In 2021, according to court records, Marshbanks named a family trust as the beneficiary of the policies.

Trust says creditors are paid first

Amy Jorgensen, an Omaha lawyer representing a special administrator appointed to round up assets and pay off creditors, said the trust clearly states that the trustee shall “pay the allowed claims” of the estate — the banks — prior to paying the beneficiaries, who in this case are Marshbanks’ wife and his four children.

However, the lawyer representing Jennifer Marshbanks, the widow, argued Friday that the trust was set up to benefit the family and that state law makes life insurance proceeds exempt from paying off creditors unless there was an explicit waiver of that exemption.

It is “discretionary” and not “mandatory” that the insurance proceeds can be used to pay creditors, said attorney William Lindsay of Omaha.

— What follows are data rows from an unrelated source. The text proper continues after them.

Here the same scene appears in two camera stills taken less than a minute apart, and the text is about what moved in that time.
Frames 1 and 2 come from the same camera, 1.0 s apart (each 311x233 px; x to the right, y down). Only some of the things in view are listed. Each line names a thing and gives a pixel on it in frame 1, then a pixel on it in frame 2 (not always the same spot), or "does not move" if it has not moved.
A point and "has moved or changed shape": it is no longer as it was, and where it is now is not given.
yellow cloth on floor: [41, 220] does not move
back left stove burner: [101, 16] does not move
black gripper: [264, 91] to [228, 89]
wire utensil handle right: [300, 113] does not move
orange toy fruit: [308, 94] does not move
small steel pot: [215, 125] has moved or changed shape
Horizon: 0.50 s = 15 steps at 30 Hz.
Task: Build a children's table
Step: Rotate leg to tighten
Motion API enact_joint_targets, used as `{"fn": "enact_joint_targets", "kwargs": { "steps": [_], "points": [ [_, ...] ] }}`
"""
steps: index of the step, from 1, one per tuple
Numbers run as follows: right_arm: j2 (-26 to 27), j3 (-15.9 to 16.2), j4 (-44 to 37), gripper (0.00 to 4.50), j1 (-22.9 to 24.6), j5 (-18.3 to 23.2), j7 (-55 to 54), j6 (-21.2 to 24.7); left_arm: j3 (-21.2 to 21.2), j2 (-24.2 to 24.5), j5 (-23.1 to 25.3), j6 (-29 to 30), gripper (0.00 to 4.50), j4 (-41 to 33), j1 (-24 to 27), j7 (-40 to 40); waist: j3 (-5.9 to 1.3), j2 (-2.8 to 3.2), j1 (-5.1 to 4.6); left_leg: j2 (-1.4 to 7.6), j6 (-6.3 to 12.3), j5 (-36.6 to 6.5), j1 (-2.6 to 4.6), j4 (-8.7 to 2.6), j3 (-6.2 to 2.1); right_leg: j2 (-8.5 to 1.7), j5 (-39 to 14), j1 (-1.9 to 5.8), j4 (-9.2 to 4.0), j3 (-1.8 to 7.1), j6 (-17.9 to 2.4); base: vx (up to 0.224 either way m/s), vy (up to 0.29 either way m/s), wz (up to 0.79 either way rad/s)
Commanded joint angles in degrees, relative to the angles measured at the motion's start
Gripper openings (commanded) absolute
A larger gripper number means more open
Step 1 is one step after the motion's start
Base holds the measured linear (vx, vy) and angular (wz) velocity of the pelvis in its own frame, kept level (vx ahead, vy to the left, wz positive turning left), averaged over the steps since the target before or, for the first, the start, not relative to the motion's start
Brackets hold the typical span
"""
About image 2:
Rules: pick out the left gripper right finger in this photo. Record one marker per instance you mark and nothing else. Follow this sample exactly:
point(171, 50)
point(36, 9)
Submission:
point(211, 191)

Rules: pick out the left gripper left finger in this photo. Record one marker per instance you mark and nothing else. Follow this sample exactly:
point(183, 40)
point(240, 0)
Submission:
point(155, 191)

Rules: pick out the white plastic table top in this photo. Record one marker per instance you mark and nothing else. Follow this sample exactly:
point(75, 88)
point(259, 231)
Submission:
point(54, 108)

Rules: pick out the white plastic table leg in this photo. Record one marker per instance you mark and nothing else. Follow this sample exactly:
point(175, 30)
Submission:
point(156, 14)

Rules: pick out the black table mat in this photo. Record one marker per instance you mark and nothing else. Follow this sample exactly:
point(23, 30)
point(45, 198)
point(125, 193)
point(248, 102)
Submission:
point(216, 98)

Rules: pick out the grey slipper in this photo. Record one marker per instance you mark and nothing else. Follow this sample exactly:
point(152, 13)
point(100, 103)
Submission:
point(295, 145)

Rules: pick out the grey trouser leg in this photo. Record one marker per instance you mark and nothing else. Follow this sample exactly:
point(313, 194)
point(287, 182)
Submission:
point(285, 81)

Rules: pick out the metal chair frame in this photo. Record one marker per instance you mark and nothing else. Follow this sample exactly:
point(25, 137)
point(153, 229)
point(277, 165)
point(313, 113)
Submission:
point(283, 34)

Because there was no “written assignment” allowing the use of the life insurance proceeds to pay creditors, the proceeds should go the family, he said, “the primary beneficiaries of the trust.”

Lancaster County Judge Holly Parsley took the case under advisement. It was unclear when she might rule.

Dozens of loans, dozens of LLCs

Marshbanks
A “barndominium” with an indoor basketball court, and this half-finished, 4,800-square-foot luxury home, were part of an acreage being developed by Aaron Marshbanks before he was found dead. This photo was taken in 2023. (Paul Hammel/Nebraska Examiner)

Investigators have said Marshbanks took out dozens of loans of up to $2 million and more from financial institutions in Nebraska, Iowa, Wyoming and Louisiana.

He invested in residential properties, primarily, renovating them and then renting them, under dozens of limited liability corporations he formed with names like 1 Chronicles 29:11 LLC which refers to a Bible verse, and Heavy Ventures LLC, which was set up by a Wyoming lawyer who specializes in cryptocurrency.

Millions of dollars in claims against the estate have been settled in cases where properties were put up as collateral.

A multimillion-dollar luxury home and “barndominium” complex Marshbanks was building east of Lincoln was purchased back by the bank that loaned him the money for it. It was sold, at a loss, to investors.